::: Source data :::

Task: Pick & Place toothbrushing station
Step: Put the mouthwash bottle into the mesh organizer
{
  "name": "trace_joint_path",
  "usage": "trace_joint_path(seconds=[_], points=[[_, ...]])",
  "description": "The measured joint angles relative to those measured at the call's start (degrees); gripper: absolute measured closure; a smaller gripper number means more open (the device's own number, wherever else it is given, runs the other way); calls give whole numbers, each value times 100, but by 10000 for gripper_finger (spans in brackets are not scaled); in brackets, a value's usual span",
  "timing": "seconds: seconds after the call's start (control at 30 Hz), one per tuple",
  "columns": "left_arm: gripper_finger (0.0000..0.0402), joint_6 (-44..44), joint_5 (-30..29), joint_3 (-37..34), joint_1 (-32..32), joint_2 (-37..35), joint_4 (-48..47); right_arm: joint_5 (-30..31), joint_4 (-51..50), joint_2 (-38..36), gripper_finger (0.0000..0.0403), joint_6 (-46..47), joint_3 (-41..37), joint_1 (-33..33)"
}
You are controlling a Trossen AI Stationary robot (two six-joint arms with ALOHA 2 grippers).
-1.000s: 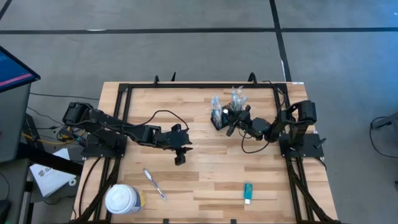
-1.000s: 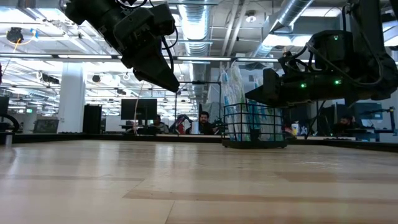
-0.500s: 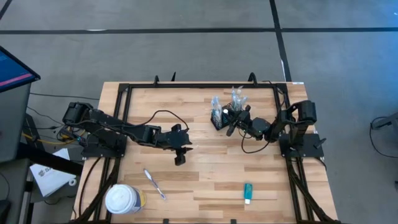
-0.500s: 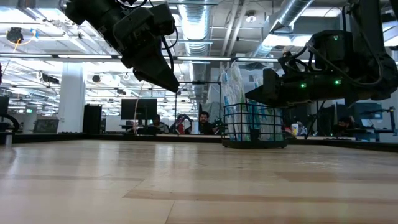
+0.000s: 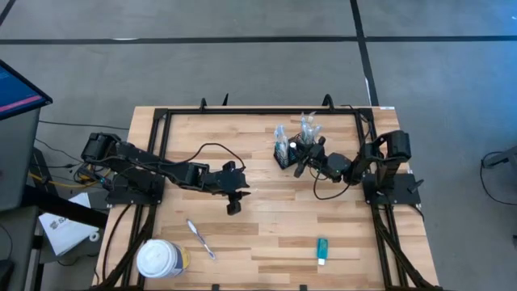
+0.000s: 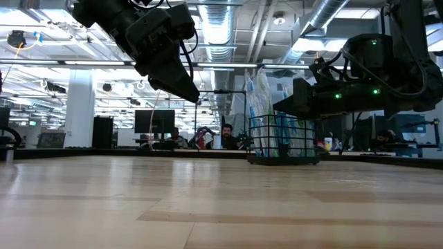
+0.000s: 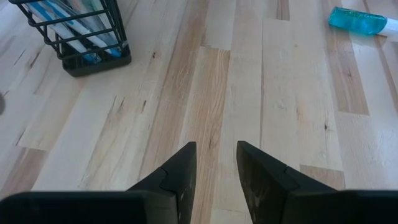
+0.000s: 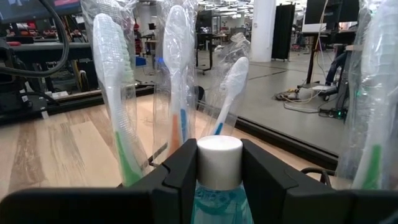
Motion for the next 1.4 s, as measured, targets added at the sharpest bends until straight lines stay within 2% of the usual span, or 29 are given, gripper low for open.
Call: trace_joint_path(seconds=[0.57, 0.8, 0.93, 1.4], points=[[293, 0, -20, 0, 0, 0, -2, -5, -2, -1, 296, -10, 0, 0], [293, 0, -18, 0, 0, 0, -4, -112, -15, 0, 236, 73, 0, 13], [293, 0, -16, 0, 0, 0, -9, -108, -15, 0, 220, 72, 0, 13], [293, 0, 6, 0, 0, 0, -19, -2, 4, -2, 256, 2, 0, 7]])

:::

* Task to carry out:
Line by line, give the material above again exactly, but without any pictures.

* Written answer:
Task: Pick & Place toothbrushing station
Step: Put the mouthwash bottle into the mesh organizer
{
  "name": "trace_joint_path",
  "usage": "trace_joint_path(seconds=[_], points=[[_, ...]])",
  "description": "The measured joint angles relative to those measured at the call's start (degrees); gripper: absolute measured closure; a smaller gripper number means more open (the device's own number, wherever else it is given, runs the other way); calls give whole numbers, each value times 100, but by 10000 for gripper_finger (spans in brackets are not scaled); in brackets, a value's usual span",
  "timing": "seconds: seconds after the call's start (control at 30 Hz), one per tuple",
  "columns": "left_arm: gripper_finger (0.0000..0.0402), joint_6 (-44..44), joint_5 (-30..29), joint_3 (-37..34), joint_1 (-32..32), joint_2 (-37..35), joint_4 (-48..47); right_arm: joint_5 (-30..31), joint_4 (-51..50), joint_2 (-38..36), gripper_finger (0.0000..0.0403), joint_6 (-46..47), joint_3 (-41..37), joint_1 (-33..33)"
}
You are controlling a Trossen AI Stationary robot (two six-joint arms with ALOHA 2 grippers).
-1.000s: 
-1.000s: 
-0.500s: 
-0.500s: 
+0.000s: 
+0.000s: 
+0.000s: 
+0.000s: 
Motion for the next 1.4 s, as measured, targets added at the sharpest bends until straight lines stay within 2% of the usual span, or 29 are given, gripper low for open.
Call: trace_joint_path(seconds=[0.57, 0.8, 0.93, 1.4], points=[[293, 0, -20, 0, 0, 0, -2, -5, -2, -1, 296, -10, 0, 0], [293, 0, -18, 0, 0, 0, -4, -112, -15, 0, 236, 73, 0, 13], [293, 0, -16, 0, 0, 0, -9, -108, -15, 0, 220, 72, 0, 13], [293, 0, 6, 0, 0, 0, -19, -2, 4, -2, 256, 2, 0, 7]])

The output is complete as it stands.